What you need to produce from the material below is an exact transcription of the lines from the one with "Query: metal bearing" through the one with "Consider the camera", both included, and no other line.

Material to process:
=== Begin Enclosure ===

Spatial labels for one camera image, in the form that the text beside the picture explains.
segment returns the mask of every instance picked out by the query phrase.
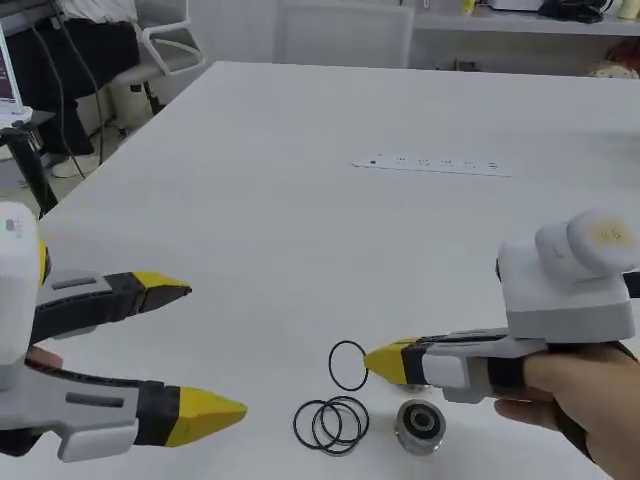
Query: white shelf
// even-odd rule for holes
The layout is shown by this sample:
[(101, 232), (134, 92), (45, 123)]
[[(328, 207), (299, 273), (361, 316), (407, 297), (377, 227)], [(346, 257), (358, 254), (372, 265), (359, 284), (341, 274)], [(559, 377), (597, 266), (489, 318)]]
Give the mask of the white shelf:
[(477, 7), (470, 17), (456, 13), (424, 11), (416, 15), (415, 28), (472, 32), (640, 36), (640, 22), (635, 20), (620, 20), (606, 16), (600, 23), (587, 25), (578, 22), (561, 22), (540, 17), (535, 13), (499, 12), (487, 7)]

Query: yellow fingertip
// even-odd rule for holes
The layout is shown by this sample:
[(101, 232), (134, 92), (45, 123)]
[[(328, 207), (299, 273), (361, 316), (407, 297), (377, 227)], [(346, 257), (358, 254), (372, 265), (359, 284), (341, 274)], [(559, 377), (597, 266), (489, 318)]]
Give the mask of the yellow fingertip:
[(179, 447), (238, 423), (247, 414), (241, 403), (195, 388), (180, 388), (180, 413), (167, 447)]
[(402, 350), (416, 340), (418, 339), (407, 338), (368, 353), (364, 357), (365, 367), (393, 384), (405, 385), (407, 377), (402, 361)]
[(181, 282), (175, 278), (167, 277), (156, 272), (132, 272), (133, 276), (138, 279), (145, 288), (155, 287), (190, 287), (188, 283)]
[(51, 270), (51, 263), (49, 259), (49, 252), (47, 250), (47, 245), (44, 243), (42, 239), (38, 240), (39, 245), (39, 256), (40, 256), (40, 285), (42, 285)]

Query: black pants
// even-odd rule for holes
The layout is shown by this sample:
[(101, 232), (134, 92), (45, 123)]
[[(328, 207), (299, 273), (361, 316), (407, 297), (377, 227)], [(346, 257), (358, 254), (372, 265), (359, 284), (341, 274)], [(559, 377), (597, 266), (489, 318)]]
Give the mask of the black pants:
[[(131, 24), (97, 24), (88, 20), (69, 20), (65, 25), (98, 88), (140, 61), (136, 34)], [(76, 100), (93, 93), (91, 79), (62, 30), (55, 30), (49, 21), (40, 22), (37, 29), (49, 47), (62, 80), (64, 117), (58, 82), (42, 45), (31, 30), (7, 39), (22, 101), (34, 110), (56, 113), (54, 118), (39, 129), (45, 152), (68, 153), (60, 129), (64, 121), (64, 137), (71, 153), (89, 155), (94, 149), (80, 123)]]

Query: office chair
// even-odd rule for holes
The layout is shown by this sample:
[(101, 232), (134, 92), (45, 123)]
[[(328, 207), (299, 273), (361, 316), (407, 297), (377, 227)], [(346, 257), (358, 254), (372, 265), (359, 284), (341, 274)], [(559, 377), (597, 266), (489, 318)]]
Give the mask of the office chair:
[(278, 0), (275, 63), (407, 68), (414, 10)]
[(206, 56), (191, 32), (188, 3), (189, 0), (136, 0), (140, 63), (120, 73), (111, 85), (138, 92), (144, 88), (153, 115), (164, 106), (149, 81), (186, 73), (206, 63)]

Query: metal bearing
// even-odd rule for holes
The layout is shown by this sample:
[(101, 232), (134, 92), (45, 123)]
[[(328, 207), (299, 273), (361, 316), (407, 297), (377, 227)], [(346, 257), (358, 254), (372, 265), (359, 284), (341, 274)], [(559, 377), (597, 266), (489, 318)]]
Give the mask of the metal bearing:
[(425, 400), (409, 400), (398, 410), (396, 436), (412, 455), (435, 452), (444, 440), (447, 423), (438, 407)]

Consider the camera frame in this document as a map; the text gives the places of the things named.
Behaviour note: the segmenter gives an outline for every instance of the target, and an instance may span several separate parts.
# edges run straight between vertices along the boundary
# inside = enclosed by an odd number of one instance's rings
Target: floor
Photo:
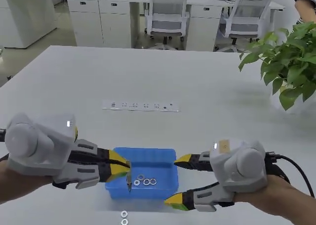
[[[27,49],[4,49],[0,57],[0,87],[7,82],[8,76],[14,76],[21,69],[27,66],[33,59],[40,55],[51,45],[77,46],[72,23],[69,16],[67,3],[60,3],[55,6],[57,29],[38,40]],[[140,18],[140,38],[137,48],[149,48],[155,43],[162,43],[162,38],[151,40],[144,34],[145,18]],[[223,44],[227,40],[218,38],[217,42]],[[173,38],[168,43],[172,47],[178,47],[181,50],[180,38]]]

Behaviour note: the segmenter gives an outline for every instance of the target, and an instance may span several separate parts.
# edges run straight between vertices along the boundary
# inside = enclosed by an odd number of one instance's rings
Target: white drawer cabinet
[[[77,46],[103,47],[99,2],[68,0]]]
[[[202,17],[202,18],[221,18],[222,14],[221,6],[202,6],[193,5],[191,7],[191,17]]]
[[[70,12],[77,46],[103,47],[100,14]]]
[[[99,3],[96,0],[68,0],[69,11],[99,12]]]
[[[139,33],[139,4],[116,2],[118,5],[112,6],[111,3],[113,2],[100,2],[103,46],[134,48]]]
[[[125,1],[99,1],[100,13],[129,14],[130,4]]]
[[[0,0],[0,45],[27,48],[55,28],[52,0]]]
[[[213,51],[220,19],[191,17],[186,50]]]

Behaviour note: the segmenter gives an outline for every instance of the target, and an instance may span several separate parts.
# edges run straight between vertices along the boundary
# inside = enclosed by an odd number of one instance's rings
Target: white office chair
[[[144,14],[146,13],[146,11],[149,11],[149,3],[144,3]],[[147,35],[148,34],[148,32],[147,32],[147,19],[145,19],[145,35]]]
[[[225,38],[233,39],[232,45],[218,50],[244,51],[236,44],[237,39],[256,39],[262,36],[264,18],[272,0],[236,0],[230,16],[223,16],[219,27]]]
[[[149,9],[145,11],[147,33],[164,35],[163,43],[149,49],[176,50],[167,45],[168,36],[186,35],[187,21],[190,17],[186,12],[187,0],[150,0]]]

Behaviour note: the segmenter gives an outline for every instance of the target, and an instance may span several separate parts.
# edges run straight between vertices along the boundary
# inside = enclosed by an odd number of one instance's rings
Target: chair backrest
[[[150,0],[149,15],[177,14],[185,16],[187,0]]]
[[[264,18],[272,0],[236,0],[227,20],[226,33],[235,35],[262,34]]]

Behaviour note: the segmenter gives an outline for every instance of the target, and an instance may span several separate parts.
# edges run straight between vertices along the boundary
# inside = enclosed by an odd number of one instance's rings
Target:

=== End Enclosure ===

Result:
Query: metal bearing
// even-odd rule for holes
The layout is shown by this sample:
[(101, 232), (134, 92), (45, 123)]
[[(328, 207), (299, 273), (361, 316), (407, 297), (377, 227)], [(346, 257), (358, 254), (372, 265), (359, 284), (341, 274)], [(559, 377), (597, 266), (489, 318)]]
Give the mask of the metal bearing:
[(425, 400), (409, 400), (398, 410), (396, 436), (412, 455), (435, 452), (444, 440), (447, 423), (438, 407)]

Consider the camera frame in this document as a map; the text gives the places of the things named.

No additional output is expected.